Financial Efficiency

Financial efficiency reflects a business’s ability to control costs associated with either cash expenses or capital purchases while at the same time maximizing income. Separate ratios are calculated to reflect cost containment of cash expenses versus capital expenditures.

The operating expense ratio reflects how much is spent on cash expenditures to generate $1 of income. Cash expenses include operating expenses minus interest and depreciation. The lower the ratio, the better the evaluation of financial efficiency. Ratios of 65 to 70% or lower generally are considered “good”. At this ratio, $0.65 to $0.70 in expenses generates $1 of income. When this ratio goes above 80 to 85%, major concerns are raised and management changes are needed which can increase income and/or contain expenses without compromising milk/cull cow income.

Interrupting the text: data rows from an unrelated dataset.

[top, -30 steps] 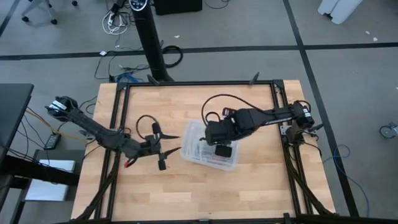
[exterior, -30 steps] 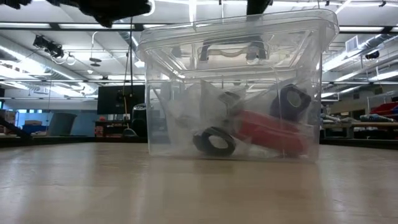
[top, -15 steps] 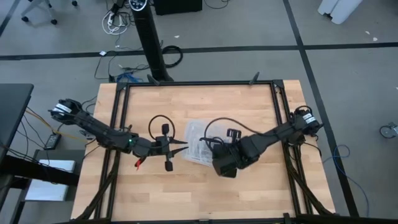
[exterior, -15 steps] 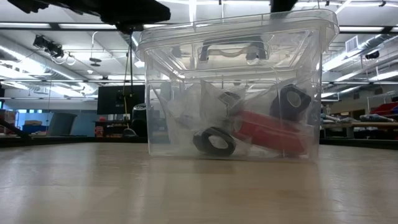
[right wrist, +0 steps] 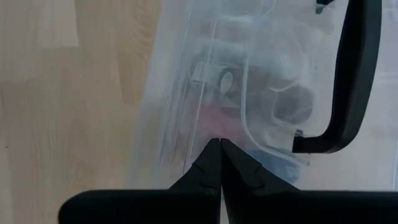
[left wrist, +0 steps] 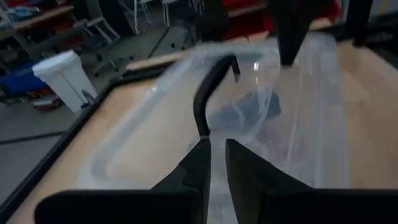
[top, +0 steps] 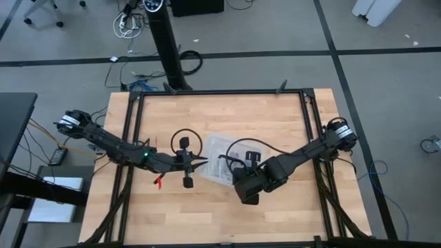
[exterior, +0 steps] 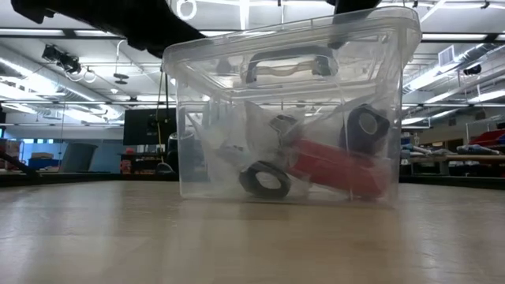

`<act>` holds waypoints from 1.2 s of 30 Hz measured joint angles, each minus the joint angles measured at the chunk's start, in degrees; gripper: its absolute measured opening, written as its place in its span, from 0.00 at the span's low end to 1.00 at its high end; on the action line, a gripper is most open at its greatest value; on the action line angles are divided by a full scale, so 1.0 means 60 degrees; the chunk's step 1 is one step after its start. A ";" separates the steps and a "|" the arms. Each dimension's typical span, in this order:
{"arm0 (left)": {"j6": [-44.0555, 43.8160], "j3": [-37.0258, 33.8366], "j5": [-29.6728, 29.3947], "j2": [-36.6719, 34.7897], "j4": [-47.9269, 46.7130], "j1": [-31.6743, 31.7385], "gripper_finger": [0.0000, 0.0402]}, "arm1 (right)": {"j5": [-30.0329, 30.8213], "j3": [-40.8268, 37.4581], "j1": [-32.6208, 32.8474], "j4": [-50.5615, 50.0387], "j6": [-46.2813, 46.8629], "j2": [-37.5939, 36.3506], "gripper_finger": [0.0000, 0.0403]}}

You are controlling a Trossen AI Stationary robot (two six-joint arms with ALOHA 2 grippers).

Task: Roll bandage
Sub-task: Close the transparent bin with the transparent bin lid

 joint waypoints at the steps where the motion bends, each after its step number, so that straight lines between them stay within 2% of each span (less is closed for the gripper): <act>1: -0.0083 -0.0001 0.0001 0.0000 -0.0171 0.0000 0.13 | 0.0002 0.0051 0.0000 -0.0027 -0.0091 -0.0024 0.00; 5: -0.0422 -0.0006 -0.0001 0.0022 -0.0680 0.0024 0.13 | 0.0250 0.0170 0.0000 0.0043 -0.0310 -0.0378 0.00; 9: -0.0816 0.0004 -0.0043 0.0152 -0.0820 0.0025 0.13 | 0.1369 0.0203 0.0062 -0.0505 0.0044 -0.0925 0.00; 14: -0.0994 0.0025 -0.0084 0.0280 -0.0912 0.0025 0.13 | 0.2414 -0.0972 -0.0025 -0.1495 0.1179 -0.1500 0.00; 16: -0.1003 0.0025 -0.0168 0.0284 -0.0914 0.0025 0.13 | 0.2428 -0.1813 -0.0165 -0.1118 0.1424 -0.1832 0.00; 20: -0.0900 0.0006 -0.0411 0.0300 -0.0696 0.0025 0.13 | 0.2410 -0.3600 -0.0465 0.0790 0.1313 -0.2599 0.00; 24: -0.0403 -0.0029 -0.0588 0.0331 -0.0255 0.0029 0.13 | 0.2508 -0.4665 -0.0807 0.2105 0.0920 -0.3338 0.00; 30: 0.0162 0.0146 -0.1092 0.0197 -0.0105 0.0029 0.13 | 0.3346 -0.4616 -0.0936 0.2133 0.0086 -0.4609 0.00; 34: 0.0353 0.0326 -0.1119 -0.0223 -0.0190 0.0027 0.13 | 0.3410 -0.4577 -0.0807 0.2538 -0.0101 -0.5265 0.00; 36: 0.0474 0.0342 -0.1450 -0.0372 -0.0235 0.0140 0.12 | 0.3528 -0.4569 -0.0712 0.2636 -0.0171 -0.5379 0.00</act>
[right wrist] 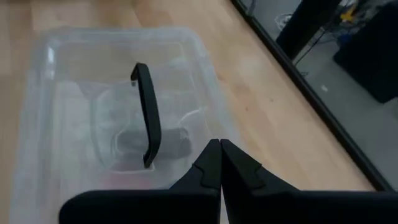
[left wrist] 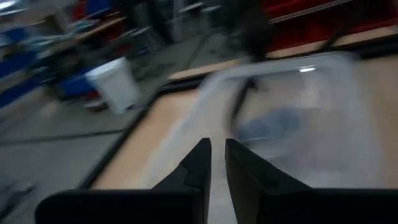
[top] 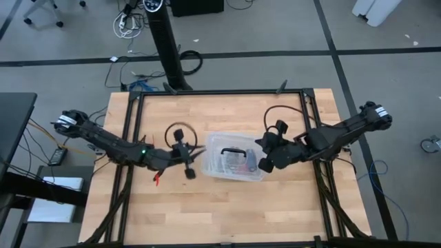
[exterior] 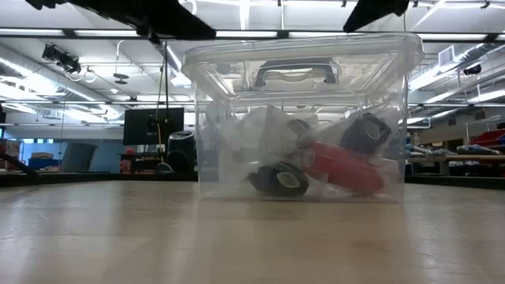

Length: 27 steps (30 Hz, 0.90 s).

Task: Roll bandage
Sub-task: Close the transparent bin with the transparent bin lid

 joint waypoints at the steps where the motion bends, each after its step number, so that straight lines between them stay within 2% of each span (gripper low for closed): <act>1: 0.0002 0.0000 -0.0294 -0.0037 -0.0068 0.0146 0.12 | 0.0124 -0.0011 0.0036 -0.0012 -0.0013 0.0003 0.00; 3: -0.0096 0.0000 -0.0320 -0.0043 -0.0116 0.0615 0.11 | 0.0336 -0.0230 0.0003 0.0011 -0.0039 0.0116 0.00; 6: -0.0589 0.0000 0.1422 0.0034 -0.0158 0.1412 0.06 | 0.0396 -0.1001 -0.0239 0.0384 -0.0217 0.0144 0.00; 8: -0.0819 0.0000 0.2152 0.0125 -0.0172 0.1879 0.02 | 0.0345 -0.1699 -0.0441 0.1167 -0.0206 0.0004 0.00; 12: -0.0924 0.0004 0.2432 0.0132 -0.0528 0.2534 0.01 | -0.0118 -0.3068 -0.0712 0.3057 -0.0486 -0.0317 0.00; 16: -0.1121 0.0007 0.2739 0.0132 -0.1097 0.2906 0.01 | -0.0645 -0.3662 -0.0969 0.4055 -0.0791 -0.0633 0.00; 20: -0.1107 0.0007 0.2976 0.0053 -0.1312 0.2916 0.00 | -0.0870 -0.3358 -0.0979 0.3903 -0.1384 -0.1002 0.00; 24: -0.1090 0.0030 0.3074 -0.0734 -0.1186 0.2425 0.00 | -0.0984 -0.2684 -0.0612 0.4612 -0.1710 -0.1492 0.00; 27: -0.1081 0.0022 0.3783 -0.1155 -0.1287 0.1820 0.00 | -0.2142 -0.2632 -0.0055 0.5736 -0.1957 -0.1304 0.00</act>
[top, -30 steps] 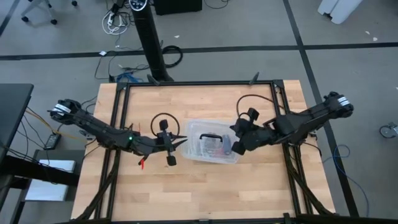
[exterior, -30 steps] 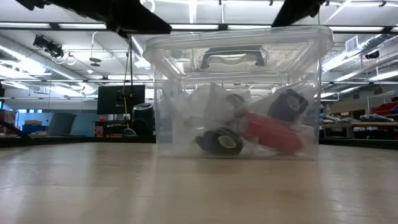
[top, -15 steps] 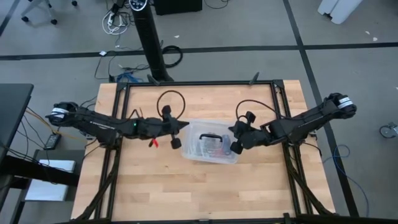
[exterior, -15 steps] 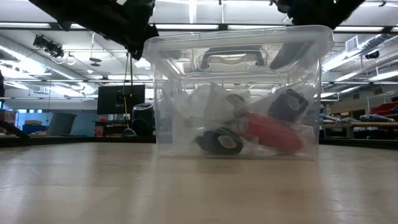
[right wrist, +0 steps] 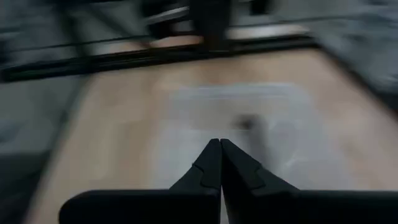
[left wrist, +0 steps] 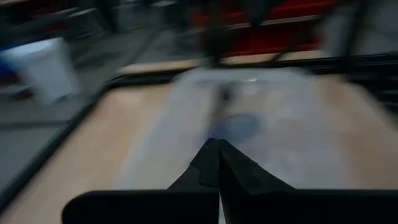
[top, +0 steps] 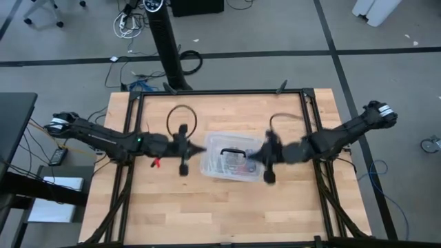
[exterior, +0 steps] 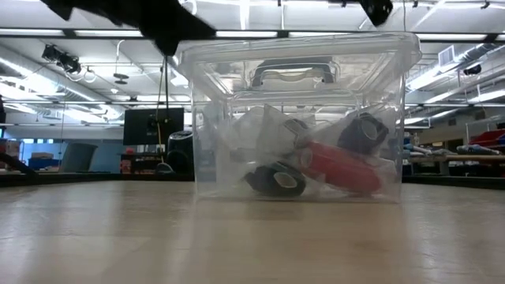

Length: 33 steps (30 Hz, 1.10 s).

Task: Roll bandage
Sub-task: Close the transparent bin with the transparent bin lid

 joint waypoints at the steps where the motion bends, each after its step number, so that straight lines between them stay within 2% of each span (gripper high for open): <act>1: 0.0081 0.0000 0.0314 -0.0056 0.0012 -0.0231 0.00 | -0.0433 0.0007 0.0241 0.0340 -0.0148 0.0209 0.00; 4: 0.0588 0.0002 0.0971 -0.0051 -0.0180 -0.0995 0.00 | -0.0963 0.0013 0.0949 0.1137 -0.0214 0.1191 0.00; 8: 0.0867 -0.0004 0.0978 0.0256 -0.0401 -0.2024 0.00 | -0.1144 0.0010 0.1601 0.2698 -0.0150 0.2635 0.00; 12: 0.0496 -0.0006 0.0161 0.0509 -0.0228 -0.2925 0.00 | -0.0899 0.0130 0.1801 0.3203 0.0499 0.3915 0.00; 15: 0.0385 -0.0058 -0.0679 0.0661 -0.0288 -0.3403 0.00 | 0.0149 0.0500 0.1715 0.2825 0.0618 0.4504 0.00; 18: 0.0232 -0.0265 -0.1182 0.0715 -0.0022 -0.3533 0.00 | 0.1065 0.0862 0.1370 0.2067 0.0700 0.4723 0.00; 22: 0.0058 -0.0798 -0.1299 0.0722 0.0523 -0.3508 0.00 | 0.1581 0.1006 0.0625 0.1539 0.0718 0.4727 0.00; 28: 0.0108 -0.1586 -0.1548 0.0722 0.1386 -0.3298 0.00 | 0.1570 0.1002 -0.0942 0.1241 0.0540 0.4690 0.00; 30: 0.0158 -0.1769 -0.1544 0.0684 0.1603 -0.3213 0.00 | 0.1487 0.0999 -0.1409 0.1488 0.0035 0.4682 0.00; 33: 0.0177 -0.1883 -0.1548 0.0613 0.1671 -0.3079 0.00 | 0.0622 0.1002 -0.1870 0.2272 -0.1141 0.4370 0.00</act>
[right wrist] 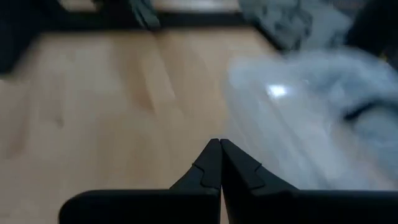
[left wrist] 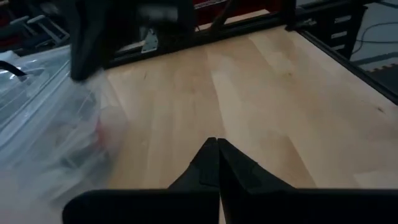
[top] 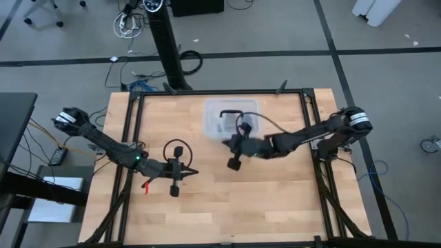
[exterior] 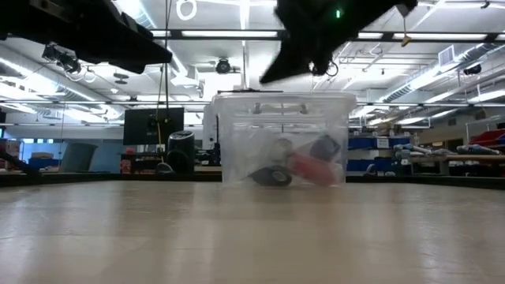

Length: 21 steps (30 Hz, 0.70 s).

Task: Roll bandage
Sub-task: Close the transparent bin with the transparent bin lid

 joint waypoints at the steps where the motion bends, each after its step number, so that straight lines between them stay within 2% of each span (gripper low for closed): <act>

Is Your Dairy Business... - Figure 4

Another aspect to evaluate relates to the amount of revenue generated from each dollar of assets, known as a capital or asset turnover ratio. This ratio indicates how well your business is generating income in relation to assets held. With this ratio, the higher the ratio the better and excellent marks are given when the ratio is greater than 35 to 40% and major concerns are raised when the ratio is less than 20 to 25%. One should always reassess if assets, especially equipment, are needed and make sure they are not being under-used or being utilized inefficiently. I think we all have heard the saying, “too much green/red/blue paint”.

Is Your Dairy Business... Figure 5

Repayment Ability or Capacity

Repayment ability or capacity measures a business’s or person’s ability to repay annually scheduled principle and interest payments on “term debts” (i.e. loans for equipment, cattle, or land). Values greater than 150% are considered “good” and 110 to 150% are in the cautionary area. Lower values signal term debt may need to be restructured along with management changes to improve farm income, additional sources of farm and non-farm income, and reductions in expenses. To a banker, low values may also indicate a high risk of non-payment, if applying for a loan, and a reason for not underwriting a farm loan.

Is Your Dairy Business... - Figure 6


To be sustainable, businesses must generate enough income to cover their expenses, “pay” their owners for their invested time, and make a return on the investments in capital. Profitability of a business is often calculated as the rate of return on assets or ROA. The higher the rate of return, the more profitable the business. For dairies, ROAs greater than 5 to 8% are considered “good”. Obviously, rates of return vary from year to year and as such need to be averaged over time, like investments in the stock market. Generally speaking, one would like to see a return on investment at least greater than the weighted average of interest rates on loans for a dairy business and/or the long-term inflation rate.

Is Your Dairy Business... Figure 7

Complete These Assessments Yearly

At least yearly, if not quarterly, each of these financial areas, needs to be reviewed and assessed as to whether changes need to be made. Regularly reviewing the financial status of a dairy business helps one integrate production/performance-related aspects with the business/financial goals for the operation. By keeping an on-going and retrospective analysis of each of these areas, one can determine if they are making headway toward their financial and performance goals. Sometimes progress and successes are hidden within a pile of papers and numbers!!! We just need to take some time to evaluate what is there.